HSEmotion Team at the 6th ABAW Competition: Facial Expressions, Valence-Arousal and Emotion Intensity Prediction
This work addresses the need for reliable facial emotion prediction in real-world applications, but it is incremental as it builds on existing architectures and multi-task learning approaches.
The authors tackled the problem of improving trustworthiness in facial emotion analysis by using pre-trained deep models to extract emotional features without fine-tuning, achieving significant improvements in quality metrics on validation sets for five tasks in the ABAW competition.

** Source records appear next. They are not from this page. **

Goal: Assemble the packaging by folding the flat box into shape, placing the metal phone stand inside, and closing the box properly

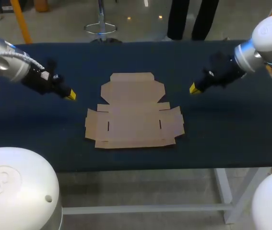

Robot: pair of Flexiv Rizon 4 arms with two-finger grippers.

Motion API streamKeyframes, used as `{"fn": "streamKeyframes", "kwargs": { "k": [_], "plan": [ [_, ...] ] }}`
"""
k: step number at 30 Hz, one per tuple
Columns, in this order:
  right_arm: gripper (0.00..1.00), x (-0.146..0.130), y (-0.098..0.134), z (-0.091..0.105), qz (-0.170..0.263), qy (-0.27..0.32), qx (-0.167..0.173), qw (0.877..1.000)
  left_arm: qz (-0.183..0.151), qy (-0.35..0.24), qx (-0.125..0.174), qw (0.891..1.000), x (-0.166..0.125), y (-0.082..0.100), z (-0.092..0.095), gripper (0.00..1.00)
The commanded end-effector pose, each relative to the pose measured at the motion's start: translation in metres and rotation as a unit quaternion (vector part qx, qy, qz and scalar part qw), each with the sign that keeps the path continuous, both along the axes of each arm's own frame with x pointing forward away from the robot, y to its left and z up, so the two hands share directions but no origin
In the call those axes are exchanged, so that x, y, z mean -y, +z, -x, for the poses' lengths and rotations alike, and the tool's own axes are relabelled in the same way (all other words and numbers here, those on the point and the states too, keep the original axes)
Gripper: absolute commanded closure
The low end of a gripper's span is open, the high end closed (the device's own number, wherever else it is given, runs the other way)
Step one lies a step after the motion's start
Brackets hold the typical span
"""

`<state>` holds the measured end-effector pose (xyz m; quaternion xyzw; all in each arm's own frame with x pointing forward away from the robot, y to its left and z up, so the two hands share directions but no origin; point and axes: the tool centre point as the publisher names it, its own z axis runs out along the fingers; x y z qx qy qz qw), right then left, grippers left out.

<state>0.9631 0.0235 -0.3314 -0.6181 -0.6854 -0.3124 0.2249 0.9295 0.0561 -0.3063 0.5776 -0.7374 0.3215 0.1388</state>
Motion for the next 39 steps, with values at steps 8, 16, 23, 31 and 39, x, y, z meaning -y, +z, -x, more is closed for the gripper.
{"fn": "streamKeyframes", "kwargs": {
  "k": [8,16,23,31,39],
  "plan": [
    [1.0,-0.018,-0.029,-0.017,-0.004,0.015,-0.029,0.999,0.002,-0.04,-0.023,0.999,0.018,-0.027,-0.031,1.0],
    [1.0,-0.025,-0.043,-0.02,-0.001,0.013,-0.038,0.999,0.005,-0.042,-0.041,0.998,0.024,-0.043,-0.039,1.0],
    [1.0,-0.029,-0.057,-0.022,-0.004,0.011,-0.049,0.999,0.009,-0.053,-0.051,0.997,0.028,-0.055,-0.045,1.0],
    [1.0,-0.034,-0.067,-0.026,-0.002,0.012,-0.054,0.998,0.017,-0.063,-0.05,0.997,0.032,-0.068,-0.047,1.0],
    [1.0,-0.037,-0.072,-0.03,-0.008,0.008,-0.057,0.998,0.035,-0.061,-0.046,0.996,0.037,-0.08,-0.049,1.0]
  ]
}}
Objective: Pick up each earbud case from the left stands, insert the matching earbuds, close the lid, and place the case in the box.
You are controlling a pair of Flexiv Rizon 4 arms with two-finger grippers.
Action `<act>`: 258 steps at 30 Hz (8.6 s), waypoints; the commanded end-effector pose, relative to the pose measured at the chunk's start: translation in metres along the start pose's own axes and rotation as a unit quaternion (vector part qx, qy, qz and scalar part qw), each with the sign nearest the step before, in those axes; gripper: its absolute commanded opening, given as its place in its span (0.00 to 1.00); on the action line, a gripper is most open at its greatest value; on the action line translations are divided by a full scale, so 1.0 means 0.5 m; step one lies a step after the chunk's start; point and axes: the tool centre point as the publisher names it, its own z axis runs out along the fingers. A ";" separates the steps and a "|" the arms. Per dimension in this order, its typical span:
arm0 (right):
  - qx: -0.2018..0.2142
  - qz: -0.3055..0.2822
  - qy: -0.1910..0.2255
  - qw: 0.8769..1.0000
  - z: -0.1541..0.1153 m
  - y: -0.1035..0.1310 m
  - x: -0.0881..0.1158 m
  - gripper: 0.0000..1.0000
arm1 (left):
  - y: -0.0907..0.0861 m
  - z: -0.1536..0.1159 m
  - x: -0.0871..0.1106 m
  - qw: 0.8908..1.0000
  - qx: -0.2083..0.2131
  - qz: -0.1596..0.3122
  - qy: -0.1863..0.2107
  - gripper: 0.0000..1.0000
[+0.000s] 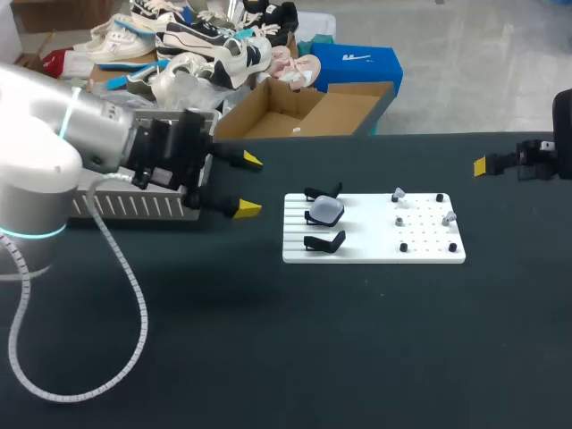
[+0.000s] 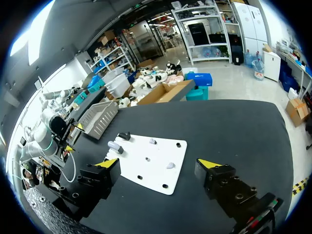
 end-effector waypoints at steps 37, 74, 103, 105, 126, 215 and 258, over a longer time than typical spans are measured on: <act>-0.004 -0.001 0.000 1.000 0.003 -0.004 0.000 1.00 | 0.071 0.213 0.064 0.995 -0.031 -0.085 0.046 0.93; -0.004 -0.001 0.000 1.000 0.003 -0.004 0.000 1.00 | 0.092 0.240 0.084 0.995 -0.005 -0.077 0.058 0.60; -0.004 -0.001 0.000 1.000 0.003 -0.004 0.000 1.00 | 0.097 0.258 0.092 0.995 0.002 -0.080 0.063 0.57; -0.004 -0.001 0.000 1.000 0.003 -0.004 0.000 1.00 | 0.097 0.258 0.093 0.995 0.002 -0.082 0.063 0.53; -0.004 -0.001 0.000 1.000 0.003 -0.004 0.000 1.00 | 0.091 0.258 0.091 0.995 0.006 -0.081 0.062 0.26; -0.138 -0.156 0.111 0.972 0.183 0.204 -0.060 1.00 | 0.066 0.253 -0.195 0.996 -0.062 -0.056 0.024 0.00; -0.038 -0.126 0.054 0.990 0.079 0.148 0.007 1.00 | 0.037 0.108 -0.186 0.992 0.003 -0.049 -0.114 0.00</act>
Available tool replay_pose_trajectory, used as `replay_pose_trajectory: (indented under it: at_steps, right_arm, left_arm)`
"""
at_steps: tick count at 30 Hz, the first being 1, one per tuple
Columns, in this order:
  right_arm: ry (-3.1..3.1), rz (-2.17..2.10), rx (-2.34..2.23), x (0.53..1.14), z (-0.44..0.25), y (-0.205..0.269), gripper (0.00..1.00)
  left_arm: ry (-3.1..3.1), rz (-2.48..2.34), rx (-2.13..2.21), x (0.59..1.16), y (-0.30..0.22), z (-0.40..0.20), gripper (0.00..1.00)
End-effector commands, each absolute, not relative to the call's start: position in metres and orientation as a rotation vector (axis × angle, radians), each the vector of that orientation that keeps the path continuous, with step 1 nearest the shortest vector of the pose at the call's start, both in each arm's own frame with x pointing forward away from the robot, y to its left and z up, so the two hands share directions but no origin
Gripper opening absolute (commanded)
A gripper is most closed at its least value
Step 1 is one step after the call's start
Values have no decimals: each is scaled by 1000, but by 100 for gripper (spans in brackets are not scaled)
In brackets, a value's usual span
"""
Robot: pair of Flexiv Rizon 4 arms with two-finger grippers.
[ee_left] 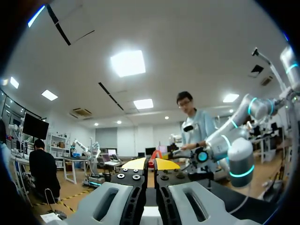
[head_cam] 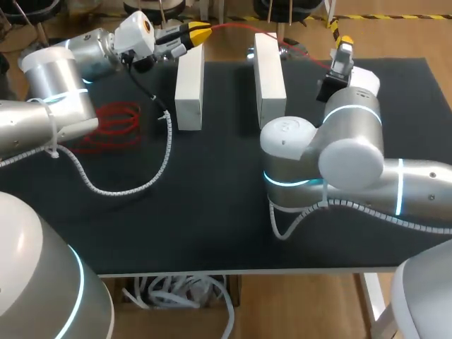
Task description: Grab the tape and strap the tape.
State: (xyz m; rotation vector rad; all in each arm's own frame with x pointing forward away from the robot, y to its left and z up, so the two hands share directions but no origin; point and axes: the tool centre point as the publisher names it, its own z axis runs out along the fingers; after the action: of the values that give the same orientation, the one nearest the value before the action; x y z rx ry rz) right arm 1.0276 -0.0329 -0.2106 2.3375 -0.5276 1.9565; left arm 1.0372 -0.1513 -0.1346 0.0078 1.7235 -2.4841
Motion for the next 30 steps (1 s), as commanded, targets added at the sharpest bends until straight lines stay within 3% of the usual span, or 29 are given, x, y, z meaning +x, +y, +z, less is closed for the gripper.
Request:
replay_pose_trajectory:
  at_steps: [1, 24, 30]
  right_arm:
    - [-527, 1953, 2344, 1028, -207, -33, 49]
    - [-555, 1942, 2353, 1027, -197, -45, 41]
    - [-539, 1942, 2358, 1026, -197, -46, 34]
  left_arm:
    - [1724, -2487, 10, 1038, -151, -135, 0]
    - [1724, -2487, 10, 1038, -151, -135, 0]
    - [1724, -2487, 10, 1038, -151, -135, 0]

This article presents our results for the sixth Affective Behavior Analysis in-the-wild (ABAW) competition. To improve the trustworthiness of facial analysis, we study the possibility of using pre-trained deep models that extract reliable emotional features without the need to fine-tune the neural networks for a downstream task. In particular, we introduce several lightweight models based on MobileViT, MobileFaceNet, EfficientNet, and DDAMFN architectures trained in multi-task scenarios to recognize facial expressions, valence, and arousal on static photos. These neural networks extract frame-level features fed into a simple classifier, e.g., linear feed-forward neural network, to predict emotion intensity, compound expressions, action units, facial expressions, and valence/arousal. Experimental results for five tasks from the sixth ABAW challenge demonstrate that our approach lets us significantly improve quality metrics on validation sets compared to existing non-ensemble techniques.